Cerebras, the company behind the world’s largest accelerator chip in existence, the CS-2 Wafer Scale Engine, has just announced a milestone: training the world’s largest NLP (Natural Language Processing) AI model in a single device. While that in itself could mean many things (it would not be much of a record to beat if the former largest model, for example, was trained in a smartwatch), the AI model trained by Cerebras rose toward a staggering – and unprecedented – 20 billion parameters. All without having to scale the workload across multiple accelerators. That’s enough to fit the latest sensation on the Internet, the picture-from-text generator, OpenAI’s 12 billion parameter DALL-E (opens in new tab).
The most important part of Cerebras’ performance is the reduction of infrastructure and software complexity requirements. Granted, a single CS-2 system looks like a supercomputer all by itself. Wafer Scale Engine-2 – which, as the name suggests, is etched in a single 7 nm wafer, usually enough for hundreds of mainstream chips – has a staggering 2.6 trillion 7 nm transistors, 850,000 cores and 40 GB of integrated cache in one package, consuming about 15 kW.
By keeping up to 20 billion parameters of NLP models in a single chip, they reduce overhead in training costs across thousands of GPUs (and associated hardware and scaling requirements), while eliminating the technical difficulties of splitting models across them are removed. Cerebras says this is “one of the most painful aspects of NLP workloads,” sometimes “it takes months to complete.”
It’s a tailor-made problem that is not only unique to each neural network being treated, the specifications of each GPU and the network that ties it all together – elements that need to be worked out in advance before the first training ever starts. And it cannot be transferred across systems.
Pure numbers can make Cerebras’ performance look overwhelming – OpenAI’s GPT-3, an NLP model that can write entire articles that can sometimes fool human readers, has a staggering 175 billion parameters. Launched last year, DeepMind’s Gopher raises that figure to 280 billion. The brains of Google Brain have even announced the training of a trillion-parameter-plus model, the Switch Transformer.
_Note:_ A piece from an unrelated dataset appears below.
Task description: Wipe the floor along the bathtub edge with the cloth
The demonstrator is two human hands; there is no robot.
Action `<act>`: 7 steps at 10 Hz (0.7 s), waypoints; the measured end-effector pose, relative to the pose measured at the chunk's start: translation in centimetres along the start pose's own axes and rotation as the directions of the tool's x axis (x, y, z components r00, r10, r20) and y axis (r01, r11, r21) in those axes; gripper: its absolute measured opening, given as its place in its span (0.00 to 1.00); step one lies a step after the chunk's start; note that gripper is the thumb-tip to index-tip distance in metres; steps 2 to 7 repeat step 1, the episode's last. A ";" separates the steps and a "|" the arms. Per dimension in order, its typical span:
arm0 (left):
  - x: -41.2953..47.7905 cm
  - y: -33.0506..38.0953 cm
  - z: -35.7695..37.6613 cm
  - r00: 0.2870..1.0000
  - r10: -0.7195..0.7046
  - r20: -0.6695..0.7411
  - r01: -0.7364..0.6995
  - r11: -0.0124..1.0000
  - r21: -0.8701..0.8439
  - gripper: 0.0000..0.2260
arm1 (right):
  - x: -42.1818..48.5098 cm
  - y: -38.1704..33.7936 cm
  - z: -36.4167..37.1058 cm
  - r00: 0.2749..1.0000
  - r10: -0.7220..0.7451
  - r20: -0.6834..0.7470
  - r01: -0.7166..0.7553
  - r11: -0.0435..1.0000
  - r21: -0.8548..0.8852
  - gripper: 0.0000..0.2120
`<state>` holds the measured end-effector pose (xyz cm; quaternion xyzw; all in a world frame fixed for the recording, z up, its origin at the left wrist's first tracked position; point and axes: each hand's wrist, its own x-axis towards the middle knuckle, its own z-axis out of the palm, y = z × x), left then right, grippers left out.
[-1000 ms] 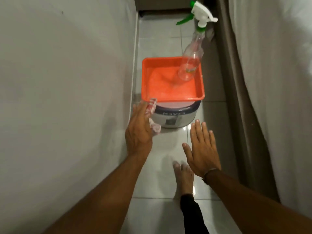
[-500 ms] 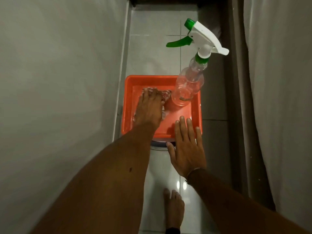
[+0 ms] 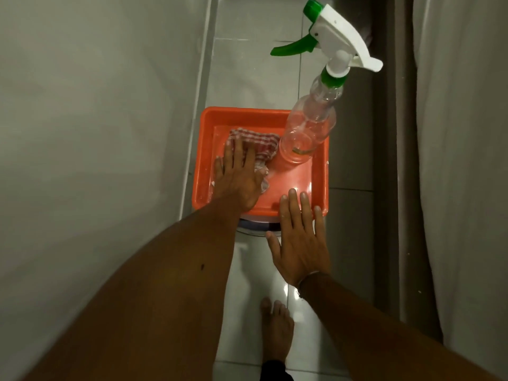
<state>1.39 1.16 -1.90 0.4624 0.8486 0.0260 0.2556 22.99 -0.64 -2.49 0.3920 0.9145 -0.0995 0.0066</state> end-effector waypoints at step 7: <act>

“In NLP, larger models are shown to be more accurate. But traditionally, only a select few companies had the resources and expertise needed to carry out the painstaking work of breaking up these large models and spreading them into hundreds. or thousands of graphics processing units, “says Andrew Feldman, CEO and co-founder of Cerebra’s Systems.” As a result, very few companies could train large NLP models – it was too expensive, time consuming and inaccessible to the rest of the industry. Today, we are proud to democratize access to the GPT-3XL 1.3B, GPT-J 6B, GPT-3 13B and GPT-NeoX 20B, enabling the entire AI ecosystem to set up large models in minutes and train them on a single CS-2. ”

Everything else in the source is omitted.